Friday, October 7, 2011

Ghana, Part 1: Visiting Jim

Senya is beautiful.  It’s green, first of all, with a huge blue sky and brightly colored little shops and houses on the road that leads to the ocean.  The people are friendly and incredibly nice (we got two or three free rides from people we didn’t even know, just because they wanted to help out), there’s watermelon and fresh pineapples, and on a cliff overlooking the beach, there’s a whitewashed castle where you can sit and drink a cold beer with friends.

Senya is where my friend, Jim, lives.  Jim is a Peace Corps Volunteer in Ghana, but more importantly, he lived in the same college (dorm, house, whatever) as I did in college for all four years.  This means that he gets all of my inside jokes from two years ago, knows all of my college friends almost as well as I do, and will happy chant “JIBA, JIBA!” at the top of his lungs with me after a couple of beers.  Or, you know, before.

Anyway, so after a year in Benin, it was amazing to see someone from my previous life.  And lord, did he treat the three of us like princesses. He and his friend Bob picked us up after a hellish trip from Benin to Ghana and not only did they take us to a place with fresh fish and dollar beers ON TAP, but they also found us an awesome hotel WITH AC for the first night.  Which was good, because the first two hotels we’d planned to stay in were... um... full, and/or nonexistant.
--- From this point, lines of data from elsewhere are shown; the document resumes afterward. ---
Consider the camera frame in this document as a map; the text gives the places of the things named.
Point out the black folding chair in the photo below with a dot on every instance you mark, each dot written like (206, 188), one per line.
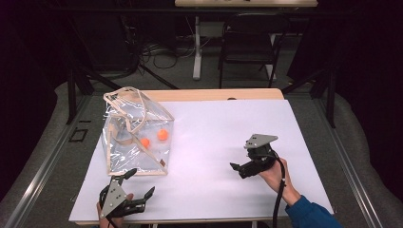
(247, 41)

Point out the white-legged desk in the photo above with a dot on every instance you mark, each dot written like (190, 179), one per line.
(197, 47)

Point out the person's right hand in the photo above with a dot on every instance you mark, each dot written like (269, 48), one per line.
(275, 180)

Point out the black metal crossbar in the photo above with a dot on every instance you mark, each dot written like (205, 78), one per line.
(126, 10)

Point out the metal floor rail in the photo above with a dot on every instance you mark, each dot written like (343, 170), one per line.
(47, 164)
(348, 171)

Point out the person's left hand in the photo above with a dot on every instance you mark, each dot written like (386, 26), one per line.
(104, 220)

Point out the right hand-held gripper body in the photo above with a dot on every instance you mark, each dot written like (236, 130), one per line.
(261, 156)

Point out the clear plastic bag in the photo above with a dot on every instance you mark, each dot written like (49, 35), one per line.
(152, 152)

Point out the black metal stand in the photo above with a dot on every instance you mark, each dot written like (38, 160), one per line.
(71, 95)
(331, 101)

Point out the orange ping-pong ball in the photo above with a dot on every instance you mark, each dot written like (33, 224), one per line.
(162, 134)
(145, 142)

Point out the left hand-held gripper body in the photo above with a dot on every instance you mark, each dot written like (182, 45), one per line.
(113, 196)

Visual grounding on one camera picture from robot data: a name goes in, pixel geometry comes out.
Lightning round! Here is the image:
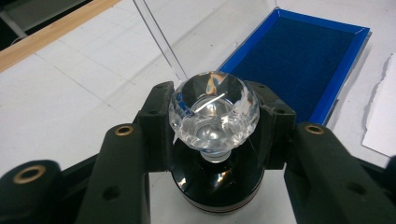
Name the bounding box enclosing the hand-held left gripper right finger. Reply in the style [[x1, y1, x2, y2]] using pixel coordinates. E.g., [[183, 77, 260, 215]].
[[245, 80, 396, 224]]

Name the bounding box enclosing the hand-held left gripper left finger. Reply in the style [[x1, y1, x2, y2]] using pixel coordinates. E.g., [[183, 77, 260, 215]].
[[74, 81, 176, 224]]

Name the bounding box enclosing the black stamp with clear knob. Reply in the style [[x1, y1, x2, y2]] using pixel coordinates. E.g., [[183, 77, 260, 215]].
[[168, 71, 266, 216]]

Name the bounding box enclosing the blue ink pad clear lid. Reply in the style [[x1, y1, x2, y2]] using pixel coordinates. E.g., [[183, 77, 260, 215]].
[[132, 0, 372, 126]]

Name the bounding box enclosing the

  • Jim ‘n Bob then organized our entire first couple of days in the old Gold Coast – I think the biggest decisions we made were what new beer we wanted to try (Ghana has milk stout!) and whether or not we wanted mayonnaise on our morning toast (they have toast!).  We were in Accra the first night, and then went to Jim’s village.  Highlights from our village sidetrip:
  • Jones nostalgia, hands down.  Remember how I melted my favorite Jones water bottle while trying to make tea last August?  Guess what he brought me all the way from America?  Yep.  Not even kidding.  Oh, also we made a pact to get his friends and my friends together at Flying Saucer before the end of 2015.  Friends, save the date.
  • Milk stouuuuuuuuuuuuut!  Real beer, what?
  • Cool photo ops: fisherman boats slipping in between big waves, 6-foot-tall red dirt termite mounds, and that one lone car coming down a hill after nightfall. 
  • Sitting on the top of the old castle (yes, it’s really from back in the colonial days) with a cool drink, a camera and some good friends.  Next time, I’ll wear sunscreen (and/or take off any band-aids I happen to be wearing), but besides the unintentional rosiness of my shins at the moment, it was a pretty spectacular afternoon. 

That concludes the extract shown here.